March 25, 2015 by John Bleasby
Once a roof design reaches a certain low level of slope, the main issue moves from ‘water shedding’ to ‘water proofing.’ This means a shift in roofing techniques and materials. Brian Audia of A&G Roofing in Orillia, Ont. believes ‘water shedding’ materials like shingles and steel become susceptible to water backflow below a pitch of 4:12. At that point he will direct his customers to one of several roll-on ‘waterproofing’ products.
However, some residential builders remain leery of low-slope profiles common in modern architecture, often from a structural standpoint.
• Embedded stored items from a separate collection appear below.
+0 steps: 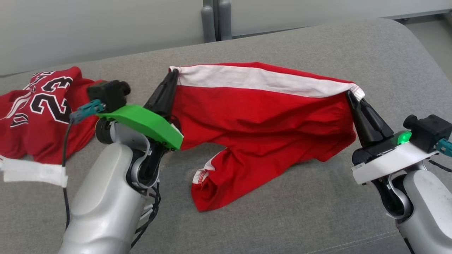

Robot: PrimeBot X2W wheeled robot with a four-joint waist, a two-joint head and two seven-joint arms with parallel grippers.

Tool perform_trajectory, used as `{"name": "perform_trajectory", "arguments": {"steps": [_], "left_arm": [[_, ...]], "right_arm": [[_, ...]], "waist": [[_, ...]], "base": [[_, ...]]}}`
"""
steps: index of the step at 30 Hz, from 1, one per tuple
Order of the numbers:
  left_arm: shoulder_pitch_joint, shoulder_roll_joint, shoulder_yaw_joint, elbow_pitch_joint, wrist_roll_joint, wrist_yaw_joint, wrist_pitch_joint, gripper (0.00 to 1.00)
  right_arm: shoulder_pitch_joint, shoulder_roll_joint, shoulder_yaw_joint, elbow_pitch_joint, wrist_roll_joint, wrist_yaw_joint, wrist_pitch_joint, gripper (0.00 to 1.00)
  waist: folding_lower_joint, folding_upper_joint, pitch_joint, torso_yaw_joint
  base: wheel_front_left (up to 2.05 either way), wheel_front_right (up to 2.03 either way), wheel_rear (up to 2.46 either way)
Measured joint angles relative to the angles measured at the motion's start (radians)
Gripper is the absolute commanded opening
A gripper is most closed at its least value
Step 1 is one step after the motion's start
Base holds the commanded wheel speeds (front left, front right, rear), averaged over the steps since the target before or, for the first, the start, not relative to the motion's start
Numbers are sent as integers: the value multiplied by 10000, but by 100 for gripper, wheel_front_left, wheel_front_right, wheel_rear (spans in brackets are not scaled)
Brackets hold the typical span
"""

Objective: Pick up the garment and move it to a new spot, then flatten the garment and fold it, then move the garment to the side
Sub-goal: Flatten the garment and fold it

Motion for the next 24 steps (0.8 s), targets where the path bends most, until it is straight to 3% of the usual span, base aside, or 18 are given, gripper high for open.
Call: {"name": "perform_trajectory", "arguments": {"steps": [10, 16, 20, 24], "left_arm": [[1534, 439, 1298, -2410, -639, -234, -1668, 0], [1705, 1055, 1887, -3475, -696, -178, -1567, 0], [1537, 1310, 2027, -3444, -1078, 38, -963, 0], [409, 1430, 2311, -2727, -1160, 443, -472, 0]], "right_arm": [[-37, -529, 577, -1732, 1570, 0, -15, 0], [-1065, -1064, 913, -2493, 2349, 0, 568, 0], [-2360, -1220, 1559, -2006, 2690, 4, 1824, 0], [-3947, -796, 1396, -489, 2778, 0, 2738, 0]], "waist": [[0, 0, -678, 251], [0, 0, -832, 331], [0, 0, -756, 355], [0, 0, -572, 422]], "base": [[0, 0, 0], [0, 0, 0], [0, 0, 0], [0, 0, 0]]}}
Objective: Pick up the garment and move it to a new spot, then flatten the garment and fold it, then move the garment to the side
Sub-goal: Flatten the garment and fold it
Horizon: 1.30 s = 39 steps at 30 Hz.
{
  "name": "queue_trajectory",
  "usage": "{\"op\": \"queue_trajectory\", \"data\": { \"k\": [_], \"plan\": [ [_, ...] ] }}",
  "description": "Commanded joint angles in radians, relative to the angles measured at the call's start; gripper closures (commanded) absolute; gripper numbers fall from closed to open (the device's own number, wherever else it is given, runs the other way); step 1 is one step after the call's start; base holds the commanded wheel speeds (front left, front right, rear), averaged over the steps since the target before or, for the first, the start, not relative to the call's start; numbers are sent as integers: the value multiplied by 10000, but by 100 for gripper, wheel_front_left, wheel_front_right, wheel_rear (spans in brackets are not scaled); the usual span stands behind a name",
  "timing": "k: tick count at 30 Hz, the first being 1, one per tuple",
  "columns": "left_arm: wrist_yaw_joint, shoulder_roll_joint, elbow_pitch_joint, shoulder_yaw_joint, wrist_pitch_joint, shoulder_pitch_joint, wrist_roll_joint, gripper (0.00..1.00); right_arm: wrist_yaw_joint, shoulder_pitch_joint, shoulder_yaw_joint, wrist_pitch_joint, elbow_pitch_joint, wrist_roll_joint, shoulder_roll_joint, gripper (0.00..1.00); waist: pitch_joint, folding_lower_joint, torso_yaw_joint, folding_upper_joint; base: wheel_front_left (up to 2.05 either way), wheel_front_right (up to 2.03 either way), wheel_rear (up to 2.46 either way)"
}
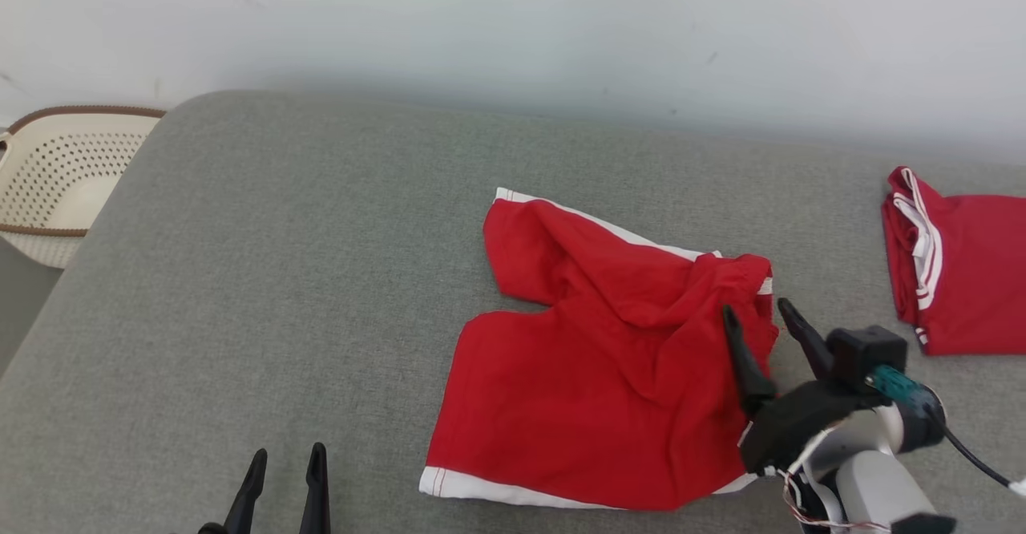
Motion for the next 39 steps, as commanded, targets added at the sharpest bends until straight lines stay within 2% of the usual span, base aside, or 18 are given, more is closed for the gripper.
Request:
{"op": "queue_trajectory", "data": {
  "k": [1, 11, 17, 22, 39],
  "plan": [
    [-8, 10, -17, 57, -45, 155, 46, 0, -7, 276, -26, -130, -206, 156, -128, 0, -106, 0, -163, 0, 0, 0, 0],
    [-64, 8, -145, 203, -46, 272, 140, 0, -7, 1663, -439, -429, -1754, 687, -507, 0, -201, 0, -743, 0, 0, 0, 0],
    [-63, 8, -233, 287, -45, 364, 158, 0, -7, 2688, -1195, -451, -2614, 717, -444, 0, -211, 0, -1028, 0, 0, 0, 0],
    [-87, 8, -256, 364, -45, 306, 176, 0, -7, 3207, -1398, -354, -3072, 826, -436, 0, -121, 0, -1138, 0, 0, 0, 0],
    [-149, 8, -519, 659, -45, 423, 246, 0, -7, 3231, -1227, -1043, -2768, 919, -94, 0, -199, 0, -1265, 0, 0, 0, 0]
  ]
}}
Consequently, they might be unfamiliar with the advanced roofing choices now available in the commercial world, where flat roofs have been a staple design for decades.
Gone are the days of heavy hot-tar and gravel as the default flat roof treatment. Manufacturers now offer a choice of roll-on materials via accredited roofers, including single or 2-ply lightweight synthetics, rubber, and asphalt/granule products. These can be hot-air welded, glued, peel-and-stick, or torched together at seams as the case may be. Each delivers a watertight surface. “There is a lot of design finesse that goes into a flat and low sloped roof” explains Audia. Material decisions are based on the substructure underneath, anticipated foot traffic due to rooftop mechanical service requirements, detailing issues, and esthetic considerations. However, cost is actually not the biggest factor, continues Audia. “They all price out within 10% to 20% of each other.”
The life expectancy on a correctly installed, properly maintained flat roof is 20 to 25 years. Nevertheless, an engineered drainage plan is vital. A 2% slope is considered adequate in most instances, with roof drainage either via eaves, scuppers, or drainage outlets in the roof itself. The chemical makeup of standing water can degrade some roof materials or allow plant growth. All of this is bad news for longevity. In fact, many extended warranties are voided if standing water exists more than 48 hours after a rainfall. A qualified roofer will calculate correctly the amount of drainage required for the given roof area.
Audia advises residential builders not to be shy. “Like everything else, if you don’t know, ask!” A qualified, accredited roofer can bring flat roofs into your world of doable building projects.